France, 1942. Gilles, fils d’un rabbin d’Anvers, a tenté de fuir en Suisse, en vain. Capturé par les Allemands avec d’autres juifs, son convoi l’emmène vers la mort. En chemin, l’un de ses camarades d’infortune, affamé, lui demande son sandwich en échange d’un livre écrit en farsi. Peu enthousiaste, ne connaissant pas la langue et étant plus préoccupé par sa survie, Gilles accepte par compassion. Il l’ignore à ce stade, mais ce livre va lui sauver la peau. Lorsque les prisonniers descendent du véhicule, les soldats les rassemblent et se mettent à leur tirer dessus. Gilles tombe parmi les premiers, faisant mine d’avoir été touché, mais les Allemands ne sont pas dupes. L’un d’eux s’apprête à le tuer quand, soudain, un éclair de génie traverse l’esprit du prisonnier : il affirme ne pas être juif mais persan, et brandit son livre en guise de preuve. À cet instant, le chef de groupe décide de l’épargner afin de l’emmener au camp et de le présenter à son supérieur, l’officier Koch, qui, précisément, désire apprendre le farsi… Dès lors, un jeu de dupes va se mettre en place. Contraint de réinventer une langue dont il ignore tout, Gilles va s’inspirer de ce qu’il voit au quotidien, dans le camp, pour créer une quarantaine de mots par jour et les enseigner à son « élève », un officier peu commode et sujet à des accès de colère, susceptible de se retourner contre lui à tout moment…

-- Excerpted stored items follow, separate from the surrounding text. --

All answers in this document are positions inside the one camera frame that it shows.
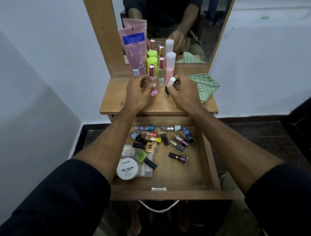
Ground pink cosmetic lotion tube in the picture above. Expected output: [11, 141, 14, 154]
[118, 24, 148, 77]

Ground person's olive green trousers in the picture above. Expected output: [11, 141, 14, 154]
[213, 171, 267, 236]

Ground blue polish bottle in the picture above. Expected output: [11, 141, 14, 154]
[182, 127, 195, 147]

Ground wooden dressing table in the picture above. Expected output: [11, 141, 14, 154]
[83, 0, 236, 122]

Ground yellow square polish bottle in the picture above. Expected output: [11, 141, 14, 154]
[132, 142, 158, 154]

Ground person's black left sleeve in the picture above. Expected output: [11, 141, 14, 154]
[0, 159, 112, 236]

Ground clear plastic compartment box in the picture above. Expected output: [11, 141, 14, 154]
[120, 145, 155, 178]

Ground person's black right sleeve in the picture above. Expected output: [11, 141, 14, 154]
[244, 162, 311, 236]

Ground white nail polish remover jar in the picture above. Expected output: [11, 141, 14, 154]
[116, 157, 139, 181]

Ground pile of nail polish bottles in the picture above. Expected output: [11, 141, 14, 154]
[129, 124, 183, 147]

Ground wooden drawer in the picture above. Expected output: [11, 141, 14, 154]
[99, 115, 241, 201]

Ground dressing table mirror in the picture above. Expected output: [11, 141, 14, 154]
[111, 0, 233, 64]

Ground gold polish bottle patterned cap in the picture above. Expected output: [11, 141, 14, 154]
[169, 137, 186, 153]

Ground slim clear perfume bottle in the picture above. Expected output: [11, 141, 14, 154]
[158, 57, 167, 86]

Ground person's left hand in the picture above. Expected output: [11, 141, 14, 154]
[124, 74, 157, 113]

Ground person's left forearm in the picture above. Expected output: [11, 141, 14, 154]
[72, 107, 144, 185]

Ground person's black sleeve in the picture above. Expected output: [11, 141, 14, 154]
[244, 162, 311, 236]
[0, 159, 112, 236]

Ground green striped cloth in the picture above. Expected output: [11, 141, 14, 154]
[186, 74, 220, 102]

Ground white-capped dark polish bottle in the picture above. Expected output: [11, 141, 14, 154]
[164, 77, 176, 96]

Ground maroon polish bottle black cap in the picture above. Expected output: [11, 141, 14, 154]
[168, 152, 190, 165]

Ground pink perfume bottle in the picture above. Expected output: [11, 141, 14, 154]
[146, 65, 159, 97]

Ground person's left foot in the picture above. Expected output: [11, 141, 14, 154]
[127, 202, 142, 236]

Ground person's right hand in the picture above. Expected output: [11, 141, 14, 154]
[167, 73, 202, 115]

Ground green square polish bottle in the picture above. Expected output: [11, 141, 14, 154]
[134, 149, 158, 170]

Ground person's right forearm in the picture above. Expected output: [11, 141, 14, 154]
[187, 107, 285, 194]

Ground lime green bottle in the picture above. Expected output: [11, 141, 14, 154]
[146, 56, 159, 76]

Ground pink spray bottle white cap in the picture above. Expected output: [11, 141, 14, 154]
[165, 52, 177, 86]

Inspiré de la nouvelle littéraire Invention d’une langue, de Wolfgang Kohlhaase, Les Leçons persanes, du cinéaste Vadim Perelman, nous donne à voir les trésors d’intelligence et d’inventivité dont peut faire preuve l’esprit humain pour se tirer des pires situations. Un génie de l’improvisation qui se manifeste quand l’espoir n’est plus permis et que le pire semble inéluctable.

En effet, chaque fois qu’émerge la vérité, l’instinct de survie du personnage principal lui permet d’innover dans la tromperie et le mensonge, de rebondir et de s’en sortir. Un jeu d’équilibriste qui peut tourner court au moindre doute de l’officier Koch, à la moindre fausse note, au moindre regard fuyant dont ce dernier pourrait tirer des conclusions troublantes.

Si le scénario s’épargne bien quelques difficultés – « l’élève » concentre son apprentissage sur le vocabulaire et se désintéresse totalement de la grammaire –, on peut s’interroger sur l’utilité de certaines intrigues secondaires concernant les soldats du camp. Lesquelles n’ont pour fonction que de rappeler avec insistance les dangers auxquels s’expose le personnage principal. Ironie de l’histoire, la relation complexe qu’il entretient avec l’officier Koch se révèle peut-être l’atout principal de Gilles pour survivre aux événements.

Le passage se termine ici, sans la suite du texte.